Buhari, who was responding to questions from members of the Nigerian community in France under the auspices of Nigerians in Diaspora Organisation (NIDO), said his administration was worried by the continued stay of the girls in the hands of their captors and had been working tirelessly to free them.
“The issue of Chibok girls has occupied our minds and because of the international attention it drew and the sympathy throughout the country and the world, the government is negotiating with some of the Boko Haram leadership,” he stated.
The President explained that government has to first establish genuine members of the sect so that it would not make the mistake of engaging the wrong persons, because “it is a very sensitive development in the sense that first, we have to establish who are they genuine leaders of the Boko Haram.
“Number two: What are their terms?
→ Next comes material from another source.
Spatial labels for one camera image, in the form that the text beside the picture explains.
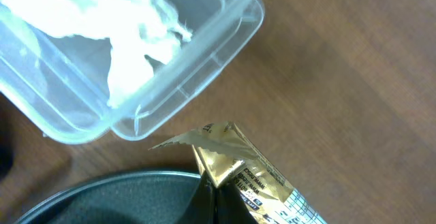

The first impression we had was not very encouraging,” he added.
The President also revealed that one of the conditions given by Boko Haram was the release of one of its members who had been strategic in developing Improvised Explosives Devices (IEDs), a demand that government has turned down.
“They wanted us to release one of their leaders who is a strategic person in developing and making Improvised IEDs that is causing a lot of havoc in the country by blowing people in churches, mosque, market places, motor parks and other places.
“But it is very important that if we are going to talk to anybody, we have to know how much he is worth.
“Let them bring all the girls and then, we will be prepared to negotiate, I will allow them to come back to Nigeria or to be absolved in the community.
“We have to be very careful, the concern we have for the Chibok girls, one only imagine if they got a daughter there between 14 and 18 and for more than one and a half years, a lot of the parents who have died would rather see the graves of their daughters rather than the condition they imagine they are in.
“This has drawn a lot of sympathy though out the world, that is why this government is getting very hard in negotiating and getting the balance of those who are alive,” the president said.
He further assured Nigerians abroad that his administration was doing everything possible to improve on the state of the economy through provision of infrastructure in critical sectors.
Special Adviser to the President on Media and Publicity, Femi Adesina, had in July confirmed the willingness of government to engage the sect if they were ready.